E coli bacteria use motors called flagella to generate a force that pushes them along at a rate of up to 10 body lengths per second. That’s a fair rate of knots and in recent years several groups have used this force to turn microrotors. Their approach is to bond the bacteria to a rotor like carthorses to a millstone. That certainly works, but it’s time consuming and fiddly, especially when the workforce dies on you.

But there is a cleverer way, say Luca Angelani and pals from the University of Rome in Italy. Simply place an asymmetric cog in a bath of moving bacteria and they will start it spinning for you.
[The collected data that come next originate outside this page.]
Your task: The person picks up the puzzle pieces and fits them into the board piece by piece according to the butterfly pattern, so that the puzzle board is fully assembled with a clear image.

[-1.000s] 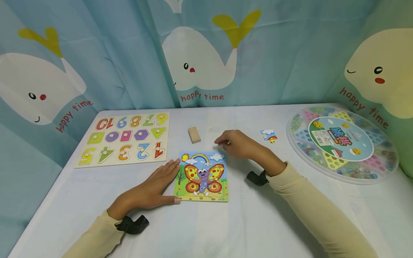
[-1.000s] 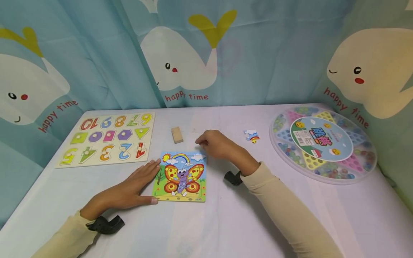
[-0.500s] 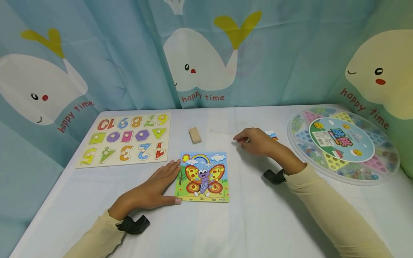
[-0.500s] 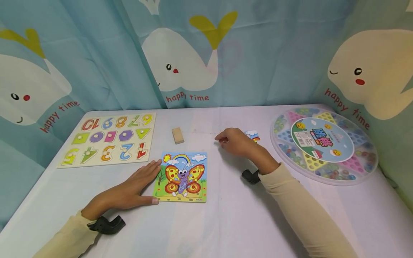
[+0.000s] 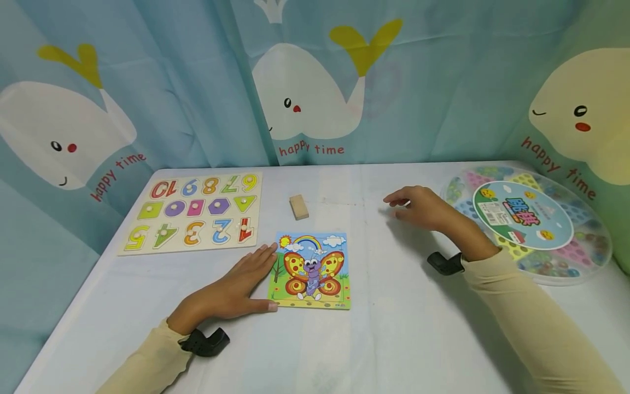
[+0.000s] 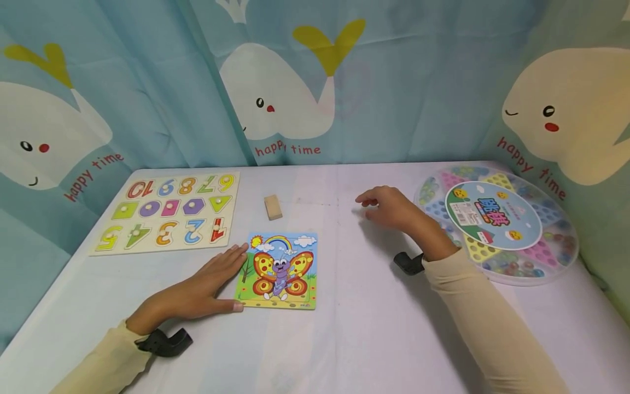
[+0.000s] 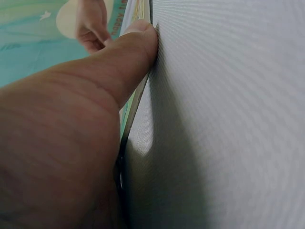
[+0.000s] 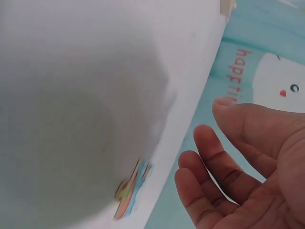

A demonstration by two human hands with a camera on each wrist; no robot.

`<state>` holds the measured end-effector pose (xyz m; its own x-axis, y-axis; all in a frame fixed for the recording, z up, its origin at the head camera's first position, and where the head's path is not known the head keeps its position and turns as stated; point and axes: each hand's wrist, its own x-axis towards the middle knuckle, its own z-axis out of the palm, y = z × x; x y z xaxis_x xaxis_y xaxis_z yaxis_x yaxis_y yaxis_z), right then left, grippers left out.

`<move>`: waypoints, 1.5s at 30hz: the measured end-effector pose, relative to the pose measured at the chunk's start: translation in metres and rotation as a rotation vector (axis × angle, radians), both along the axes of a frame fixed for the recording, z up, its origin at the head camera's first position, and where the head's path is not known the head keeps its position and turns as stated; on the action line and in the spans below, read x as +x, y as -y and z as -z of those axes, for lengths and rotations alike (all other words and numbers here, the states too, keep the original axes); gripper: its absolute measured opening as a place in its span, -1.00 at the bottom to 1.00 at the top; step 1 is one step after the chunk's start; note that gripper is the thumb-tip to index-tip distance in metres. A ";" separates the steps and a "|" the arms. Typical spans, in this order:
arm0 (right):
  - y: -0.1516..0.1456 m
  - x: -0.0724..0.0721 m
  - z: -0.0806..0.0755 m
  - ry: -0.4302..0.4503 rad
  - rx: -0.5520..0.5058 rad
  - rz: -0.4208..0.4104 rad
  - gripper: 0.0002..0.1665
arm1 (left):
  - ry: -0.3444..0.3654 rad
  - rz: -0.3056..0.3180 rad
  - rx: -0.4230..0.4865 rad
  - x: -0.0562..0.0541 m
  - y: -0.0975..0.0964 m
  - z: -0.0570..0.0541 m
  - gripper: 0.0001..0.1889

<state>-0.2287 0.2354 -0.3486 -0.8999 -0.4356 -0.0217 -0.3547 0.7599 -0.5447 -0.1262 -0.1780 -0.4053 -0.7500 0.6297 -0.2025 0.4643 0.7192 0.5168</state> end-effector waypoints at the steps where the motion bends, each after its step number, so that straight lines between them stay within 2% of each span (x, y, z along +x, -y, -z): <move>1: -0.003 0.000 0.000 -0.004 -0.002 -0.004 -0.62 | 0.000 -0.002 0.000 0.000 0.000 0.000 0.07; 7: -0.019 -0.002 0.000 -0.028 0.017 -0.001 -0.62 | -0.002 -0.006 0.003 0.000 -0.001 0.000 0.07; 15: -0.032 -0.007 0.003 0.032 0.067 0.059 -0.55 | 0.003 -0.007 -0.002 0.000 -0.001 0.001 0.08; 26: -0.035 -0.013 0.008 0.061 0.105 0.100 -0.46 | -0.003 0.001 -0.001 0.000 0.000 0.001 0.07; 33: -0.037 -0.016 0.014 0.056 0.099 0.079 -0.45 | -0.008 0.003 0.004 0.000 0.000 0.000 0.06; 37: -0.036 -0.016 0.016 0.017 0.112 0.053 -0.46 | -0.008 0.005 0.003 -0.001 0.000 0.001 0.07; 45: -0.033 -0.014 0.015 -0.009 0.195 0.044 -0.46 | -0.011 0.002 -0.003 -0.001 0.000 0.000 0.07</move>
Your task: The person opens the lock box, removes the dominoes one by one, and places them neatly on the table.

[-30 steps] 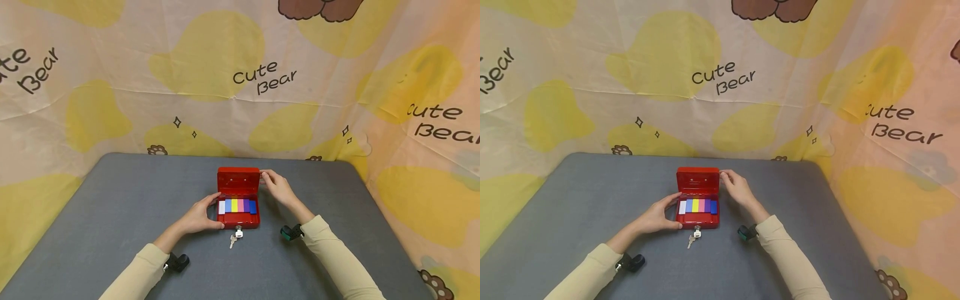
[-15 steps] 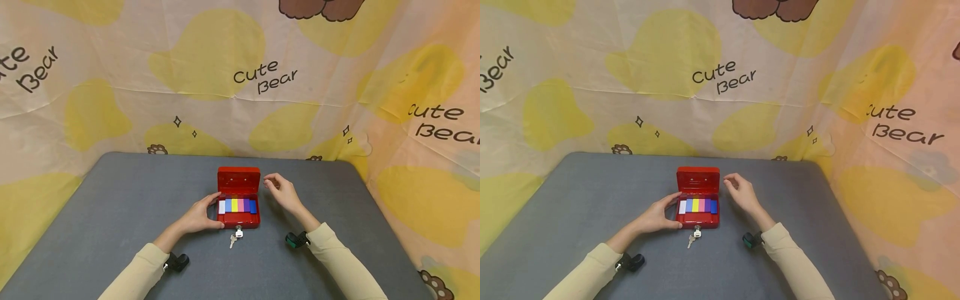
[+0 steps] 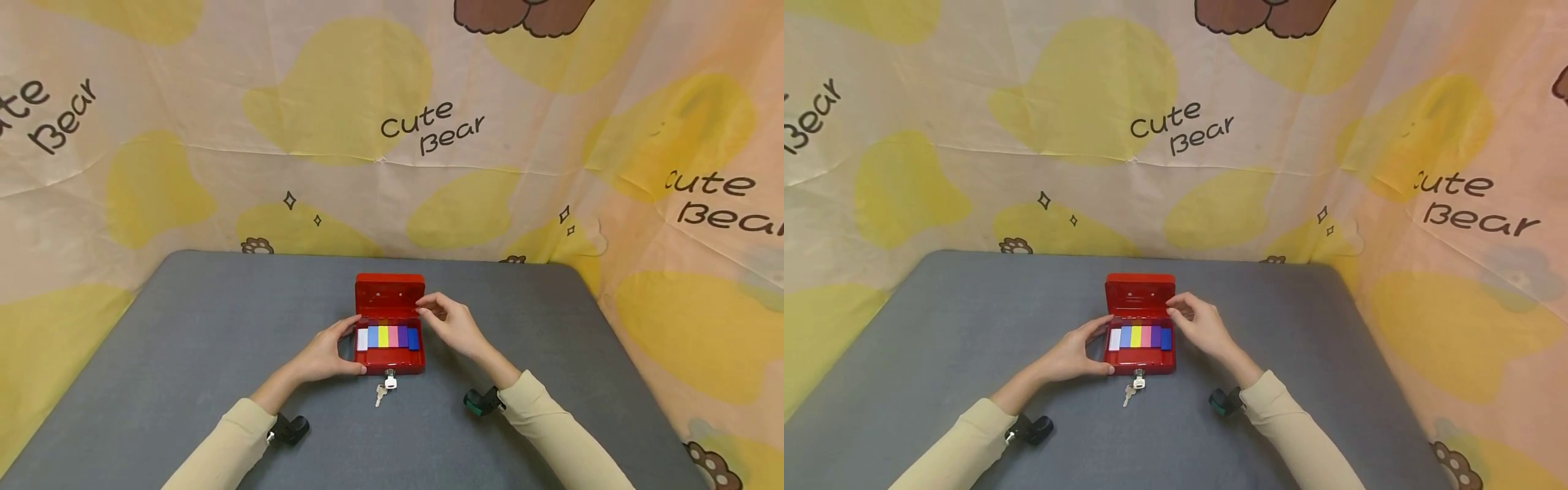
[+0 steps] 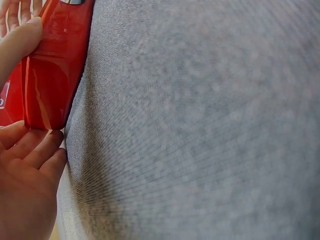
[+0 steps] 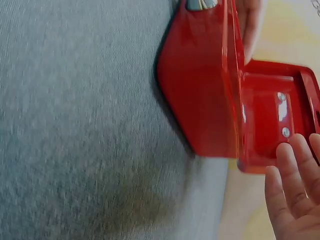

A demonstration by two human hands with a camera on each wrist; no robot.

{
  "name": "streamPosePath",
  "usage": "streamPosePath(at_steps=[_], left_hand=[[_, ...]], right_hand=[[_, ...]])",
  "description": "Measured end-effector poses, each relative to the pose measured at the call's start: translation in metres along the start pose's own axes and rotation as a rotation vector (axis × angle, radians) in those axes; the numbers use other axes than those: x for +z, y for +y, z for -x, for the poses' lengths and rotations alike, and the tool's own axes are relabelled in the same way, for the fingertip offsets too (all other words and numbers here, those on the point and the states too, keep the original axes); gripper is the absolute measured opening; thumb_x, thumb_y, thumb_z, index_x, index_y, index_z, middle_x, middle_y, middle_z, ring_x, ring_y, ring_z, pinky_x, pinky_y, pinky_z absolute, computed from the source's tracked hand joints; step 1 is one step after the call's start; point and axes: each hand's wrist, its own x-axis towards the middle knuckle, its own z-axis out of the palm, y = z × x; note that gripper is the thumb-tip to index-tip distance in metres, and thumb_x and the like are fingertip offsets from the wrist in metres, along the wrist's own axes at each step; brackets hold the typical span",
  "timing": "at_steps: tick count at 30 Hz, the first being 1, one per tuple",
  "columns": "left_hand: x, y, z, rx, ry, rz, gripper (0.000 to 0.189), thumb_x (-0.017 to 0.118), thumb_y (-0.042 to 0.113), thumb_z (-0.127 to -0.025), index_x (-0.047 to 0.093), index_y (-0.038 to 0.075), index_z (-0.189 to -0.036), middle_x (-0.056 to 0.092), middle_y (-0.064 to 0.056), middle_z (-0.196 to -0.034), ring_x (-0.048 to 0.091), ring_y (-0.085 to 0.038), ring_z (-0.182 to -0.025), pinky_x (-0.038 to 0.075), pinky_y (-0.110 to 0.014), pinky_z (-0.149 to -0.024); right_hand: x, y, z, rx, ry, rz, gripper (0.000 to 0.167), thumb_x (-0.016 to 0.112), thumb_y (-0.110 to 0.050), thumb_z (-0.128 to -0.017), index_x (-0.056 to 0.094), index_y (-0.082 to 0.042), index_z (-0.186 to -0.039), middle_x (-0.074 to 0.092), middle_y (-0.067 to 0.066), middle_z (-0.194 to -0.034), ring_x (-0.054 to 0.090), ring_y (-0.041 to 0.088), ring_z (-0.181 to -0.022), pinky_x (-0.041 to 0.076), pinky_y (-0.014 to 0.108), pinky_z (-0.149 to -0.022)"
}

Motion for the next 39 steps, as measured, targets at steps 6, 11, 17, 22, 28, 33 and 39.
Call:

That sounds a bit like extracting kinetic energy from the random motion of particles, which we know to be impossible because the motion is symmetric in time.

But Angelani and co say there is in important difference between this and bacterial motion: the former is in equilibrium but the latter is an open system with a net income of energy provided by nutrients. This breaks the time symmetry allowing energy to be extracted in the form of directed motion.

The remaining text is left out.